IOSCO Raises Concerns about Cryptocurrency Offerings

The International Organization of Securities Commissions (IOSCO) has issued a communiqué discussing potential issues related to initial coin offerings (ICOs). IOSCO met in October 2017 and discussed the growing usage of ICOs. IOSCO then issued a statement to its members and noted the various approaches to ICOs taken by members.

ICOs involve the creation of digital tokens using distributed ledger technology and the sale to investors of those digital tokens in return for a cryptocurrency such as Bitcoin or Ether. The sales can be by auction or through subscription.

In the communiqué, IOSCO warns that ICOs are risky investments, as follows:

  • Lack of standardisation of legal and regulatory status
  • Investors’ entire investments may be at risk due to the highly speculative nature of these ICOs
  • Online targeting and distribution of ICOs to retail investors may violate applicable laws
  • The offerings may be fraudulent.   

The IOSCO communiqué is available on this link.

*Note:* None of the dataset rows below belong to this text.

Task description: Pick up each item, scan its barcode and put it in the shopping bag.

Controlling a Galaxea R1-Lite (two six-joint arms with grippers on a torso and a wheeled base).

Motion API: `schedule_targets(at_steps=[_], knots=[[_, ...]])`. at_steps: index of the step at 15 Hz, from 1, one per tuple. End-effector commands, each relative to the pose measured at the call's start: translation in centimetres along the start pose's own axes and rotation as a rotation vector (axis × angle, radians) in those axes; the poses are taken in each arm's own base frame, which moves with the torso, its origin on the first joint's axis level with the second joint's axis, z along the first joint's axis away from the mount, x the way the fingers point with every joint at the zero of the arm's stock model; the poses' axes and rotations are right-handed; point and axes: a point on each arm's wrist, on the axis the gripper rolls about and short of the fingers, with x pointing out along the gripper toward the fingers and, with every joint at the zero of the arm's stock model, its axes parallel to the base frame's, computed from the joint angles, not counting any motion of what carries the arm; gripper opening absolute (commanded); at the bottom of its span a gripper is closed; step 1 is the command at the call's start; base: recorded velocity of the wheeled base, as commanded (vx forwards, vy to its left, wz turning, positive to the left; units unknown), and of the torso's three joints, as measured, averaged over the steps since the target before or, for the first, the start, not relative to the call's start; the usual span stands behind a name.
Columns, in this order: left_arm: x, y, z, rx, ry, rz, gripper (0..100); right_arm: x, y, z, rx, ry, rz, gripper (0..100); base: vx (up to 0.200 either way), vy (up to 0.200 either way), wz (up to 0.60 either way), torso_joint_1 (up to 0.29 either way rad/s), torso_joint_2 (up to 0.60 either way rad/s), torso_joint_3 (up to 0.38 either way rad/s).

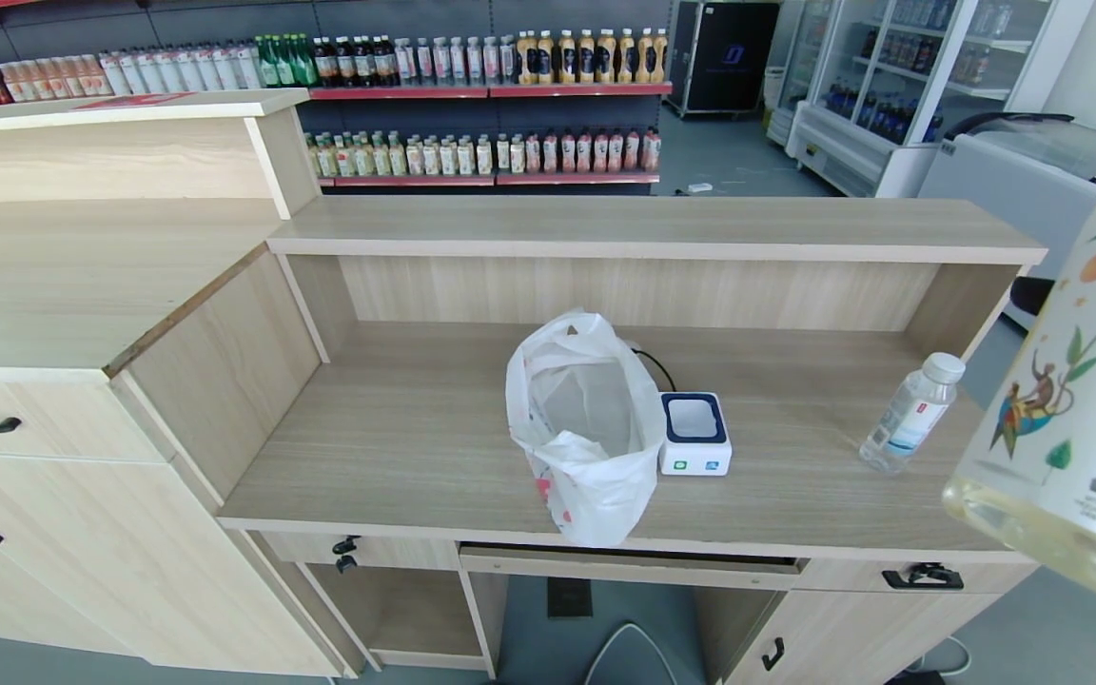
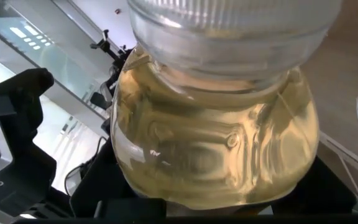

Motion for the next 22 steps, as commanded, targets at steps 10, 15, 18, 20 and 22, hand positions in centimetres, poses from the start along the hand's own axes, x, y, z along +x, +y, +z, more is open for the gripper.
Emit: schedule_targets(at_steps=[10, 15, 18, 20, 22], knots=[[0.0, 0.0, 0.0, 0.0, 0.0, 0.0, 100, -9.0, -11.4, -0.2, -0.444, 0.008, -0.776, 0, 0.0, 0.0, 0.0, 0.0, 0.0, 0.0], [0.0, 0.0, 0.0, 0.0, 0.0, 0.0, 100, -13.9, -15.5, -0.6, -0.795, 0.355, -1.245, 0, 0.0, 0.0, 0.0, 0.0, 0.0, 0.0], [0.0, 0.0, 0.0, 0.0, 0.0, 0.0, 100, -15.0, -15.2, 0.3, -1.006, 0.449, -1.281, 0, 0.0, 0.0, 0.0, 0.0, 0.0, 0.0], [0.0, 0.0, 0.0, 0.0, 0.0, -0.002, 100, -15.1, -15.0, 0.7, -1.123, 0.487, -1.281, 0, 0.0, 0.0, 0.0, 0.0, 0.0, 0.0], [0.0, 0.0, 0.0, 0.0, 0.0, 0.0, 100, -15.3, -14.9, 0.8, -1.212, 0.528, -1.267, 0, 0.0, 0.0, 0.0, 0.0, 0.0, 0.0]])
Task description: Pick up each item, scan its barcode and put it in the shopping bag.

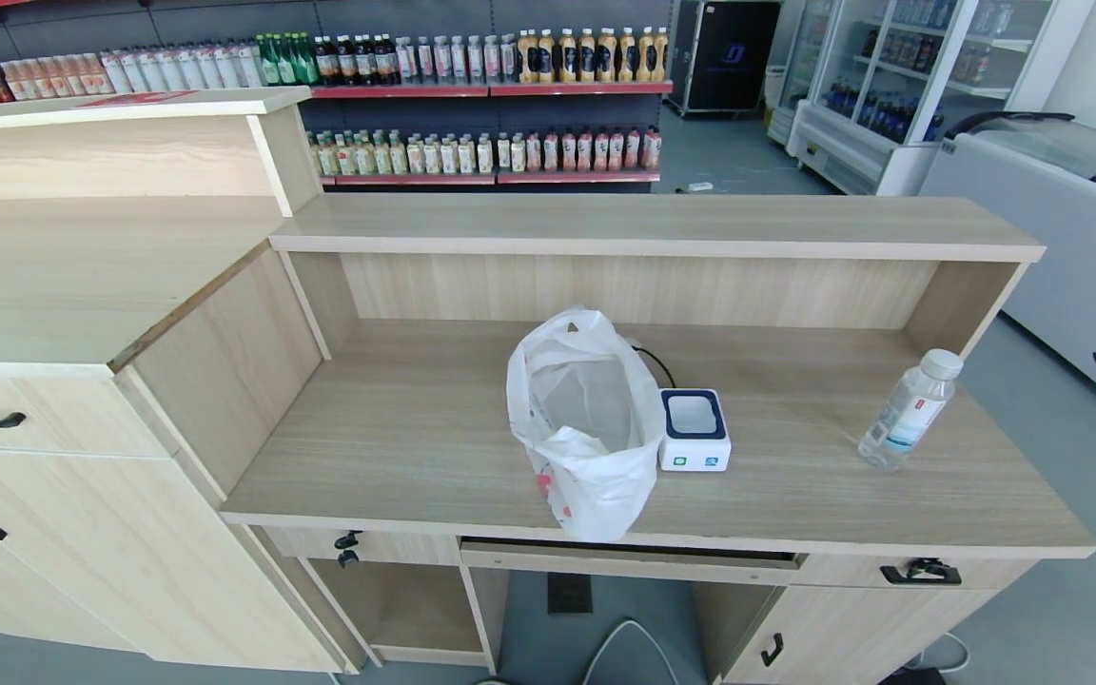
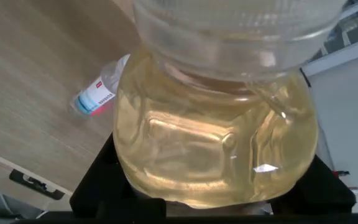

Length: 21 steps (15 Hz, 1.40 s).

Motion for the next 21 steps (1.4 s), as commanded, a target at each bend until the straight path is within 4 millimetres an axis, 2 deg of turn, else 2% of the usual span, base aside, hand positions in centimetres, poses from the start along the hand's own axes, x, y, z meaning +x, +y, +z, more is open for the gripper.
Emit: schedule_targets(at_steps=[1, 4, 9, 11, 15, 16, 18, 21], knots=[[0.0, 0.0, 0.0, 0.0, 0.0, 0.0, 100, -0.3, -0.3, -0.9, -0.071, 0.001, 0.0, 0, 0.0, 0.0, 0.0, 0.0, 0.0, 0.0], [0.0, 0.0, 0.0, 0.0, 0.0, 0.0, 100, -0.6, -1.7, -0.9, -0.361, -0.177, 0.043, 0, 0.0, 0.0, 0.6, -0.001, 0.0, 0.004], [0.0, 0.0, 0.0, 0.0, 0.0, 0.0, 100, 1.4, -1.8, 0.0, -0.511, -0.342, 0.024, 0, 0.0, 0.0, 0.6, 0.003, 0.0, 0.0], [0.0, 0.0, 0.0, 0.0, 0.0, -0.002, 100, 2.6, -1.0, -0.6, -0.427, -0.38, 0.094, 0, 0.0, 0.0, 0.0, 0.0, 0.0, 0.0], [0.0, 0.0, 0.0, 0.0, 0.0, 0.0, 100, 5.8, 1.6, -3.2, -0.303, -0.41, 0.216, 0, 0.0, 0.0, 0.0, 0.0, 0.0, 0.0], [0.0, 0.0, 0.0, 0.0, 0.0, 0.0, 100, 6.3, 2.1, -3.4, -0.283, -0.414, 0.235, 0, 0.0, 0.0, 0.0, 0.0, 0.0, 0.0], [0.0, 0.0, 0.0, 0.0, 0.0, 0.0, 100, 8.4, 4.4, -3.6, -0.164, -0.437, 0.325, 0, 0.0, 0.0, 0.0, 0.0, 0.0, 0.0], [0.0, 0.0, 0.0, 0.0, 0.0, 0.0, 100, 9.8, 6.5, -4.4, -0.115, -0.439, 0.387, 0, 0.0, 0.0, 0.0, 0.0, 0.0, 0.0]])
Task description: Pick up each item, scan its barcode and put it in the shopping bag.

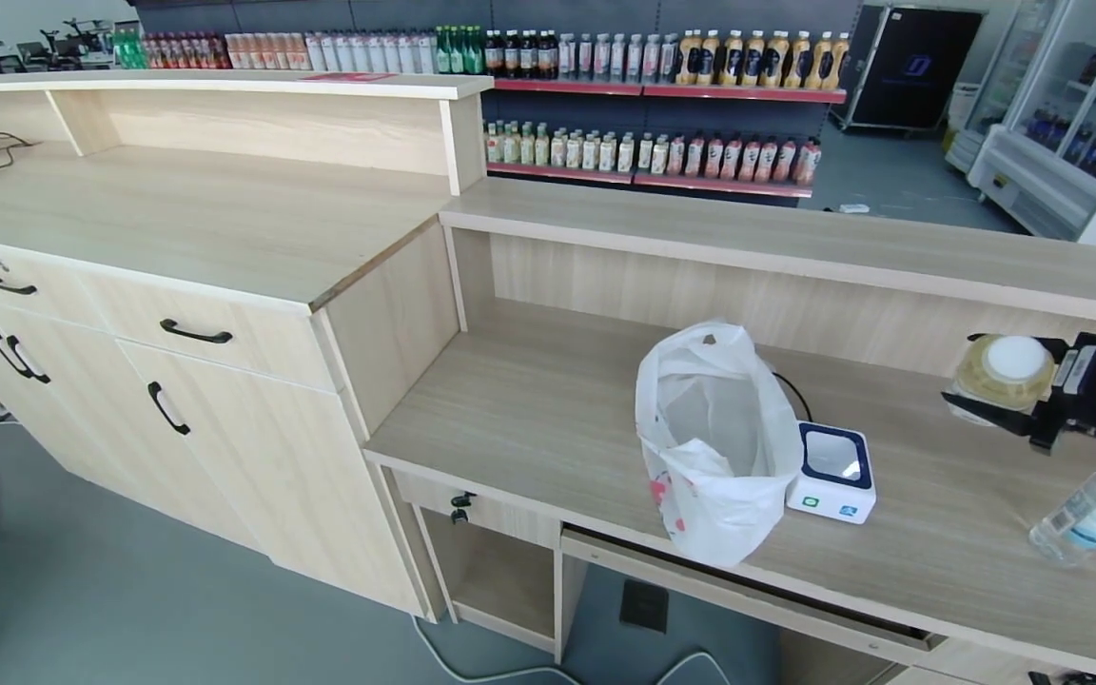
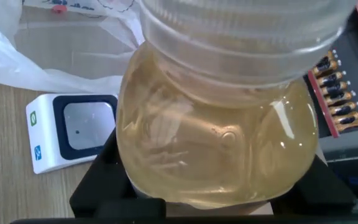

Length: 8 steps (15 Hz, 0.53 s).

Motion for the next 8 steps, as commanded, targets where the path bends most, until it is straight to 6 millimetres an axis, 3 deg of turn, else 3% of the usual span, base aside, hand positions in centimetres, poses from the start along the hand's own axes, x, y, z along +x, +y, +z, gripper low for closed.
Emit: schedule_targets(at_steps=[1, 3, 8], knots=[[0.0, 0.0, 0.0, 0.0, 0.0, 0.0, 100, 1.5, 1.5, -1.7, 0.054, -0.011, 0.043, 0, 0.0, 0.0, 0.0, 0.0, 0.0, 0.0], [0.0, 0.0, 0.0, 0.0, 0.0, 0.0, 100, 2.3, 0.8, -2.2, 0.026, -0.037, 0.029, 0, 0.0, 0.0, 0.0, 0.0, 0.0, 0.0], [0.0, 0.0, 0.0, 0.0, 0.0, 0.0, 100, 4.2, 1.6, -2.3, 0.026, -0.08, 0.05, 0, 0.0, 0.0, 0.0, 0.0, 0.0, 0.0]])
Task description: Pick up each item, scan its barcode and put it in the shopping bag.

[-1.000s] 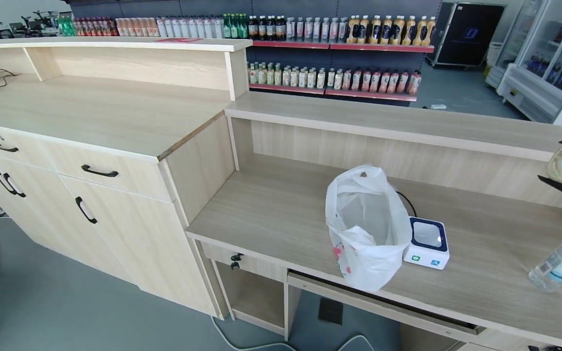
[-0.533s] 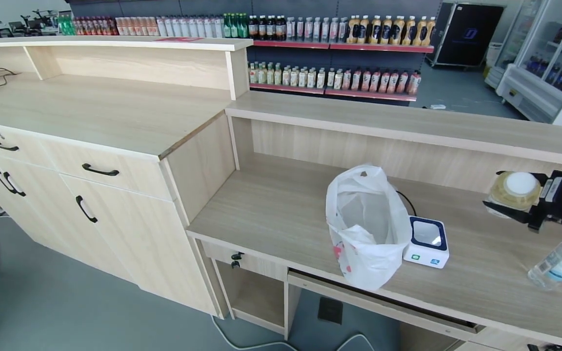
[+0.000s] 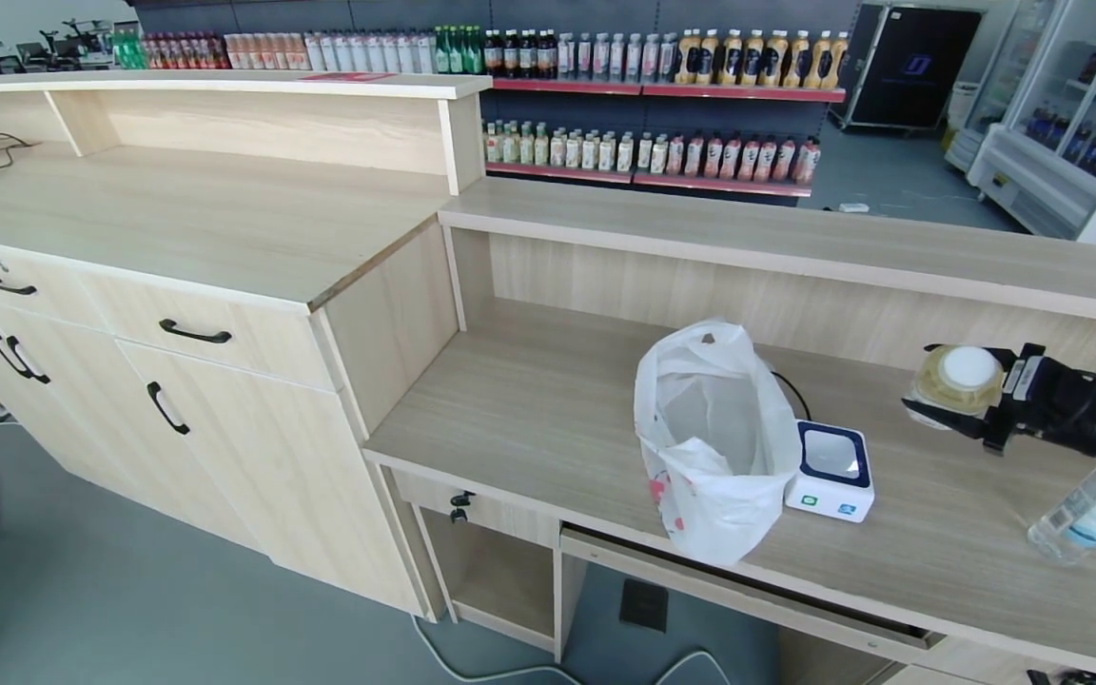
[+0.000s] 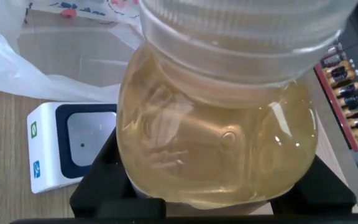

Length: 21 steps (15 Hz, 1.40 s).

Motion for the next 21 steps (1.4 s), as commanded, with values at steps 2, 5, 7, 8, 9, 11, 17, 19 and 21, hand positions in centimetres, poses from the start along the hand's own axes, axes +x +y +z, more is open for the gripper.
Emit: schedule_targets(at_steps=[2, 5, 7, 8, 9, 11, 17, 19, 21], knots=[[0.0, 0.0, 0.0, 0.0, 0.0, -0.002, 100, 1.3, 0.6, -0.2, 0.004, -0.025, 0.023, 0, 0.0, 0.0, 0.0, 0.0, 0.0, 0.0], [0.0, 0.0, 0.0, 0.0, 0.0, 0.0, 100, 2.5, 0.6, -0.4, -0.01, -0.042, 0.028, 0, 0.0, 0.0, 0.0, 0.0, 0.0, 0.0], [0.0, 0.0, 0.0, 0.0, 0.0, 0.0, 100, 3.4, 0.6, -0.6, -0.017, -0.056, 0.033, 0, 0.0, 0.0, 0.0, 0.0, 0.0, 0.0], [0.0, 0.0, 0.0, 0.0, 0.0, 0.002, 100, 3.5, 0.7, -0.6, -0.016, -0.057, 0.035, 0, 0.0, 0.0, 0.0, 0.0, 0.0, 0.0], [0.0, 0.0, 0.0, 0.0, 0.0, 0.0, 100, 3.6, 0.9, -0.7, -0.013, -0.055, 0.039, 0, 0.0, 0.0, 0.0, 0.0, 0.0, 0.0], [0.0, 0.0, 0.0, 0.0, 0.0, 0.0, 100, 4.2, 1.1, -1.0, -0.015, -0.06, 0.042, 0, 0.0, 0.0, 0.0, 0.0, 0.0, 0.0], [0.0, 0.0, 0.0, 0.0, 0.0, 0.0, 100, 5.3, 1.8, -1.2, -0.006, -0.053, 0.055, 0, 0.0, 0.0, 0.0, 0.0, 0.0, 0.0], [0.0, 0.0, 0.0, 0.0, 0.0, 0.0, 100, 5.4, 2.0, -1.2, -0.003, -0.028, 0.05, 0, 0.0, 0.0, 0.0, 0.0, 0.0, 0.0], [0.0, 0.0, 0.0, 0.0, 0.0, 0.0, 100, 5.5, 2.0, -1.2, -0.004, -0.029, 0.051, 0, 0.0, 0.0, 0.0, 0.0, 0.0, 0.0]])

Communications by securities regulators on ICOs is available on this link. 

SEC Staff Warns of Risks of Cryptocurrency ETFs

The staff in the Division of Investment Management of the US Securities and Exchange (SEC) raised concerns about cryptocurrency Exchange Traded Funds (ETFs) and other investment funds in a letter sent to two Wall Street trade groups.

The letter indicates that “the growth in cryptocurrencies and cryptocurrency-related products has attracted significant attention, and we have seen interest among sponsors in offering registered funds that would hold these new digital products. As we have in the past, the Division stands ready to engage in dialogue with sponsors regarding the potential development of these funds. We believe, however, that there are a number of significant investor protection issues that need to be examined before sponsors begin offering these funds to retail investors”.   

The letter goes on to detail concerns with cryptocurrency ETFs and investment funds in several areas, including:

  • Valuation
  • Liquidity
  • Custody
  • Arbitrage
  • Potential manipulation and other risks.

The SEC staff indicated that at this time it has “significant outstanding questions concerning how funds holding substantial amounts of cryptocurrencies and related products would satisfy the requirements of the 1940 Act and its rules”.

A copy of the letter is available on this link.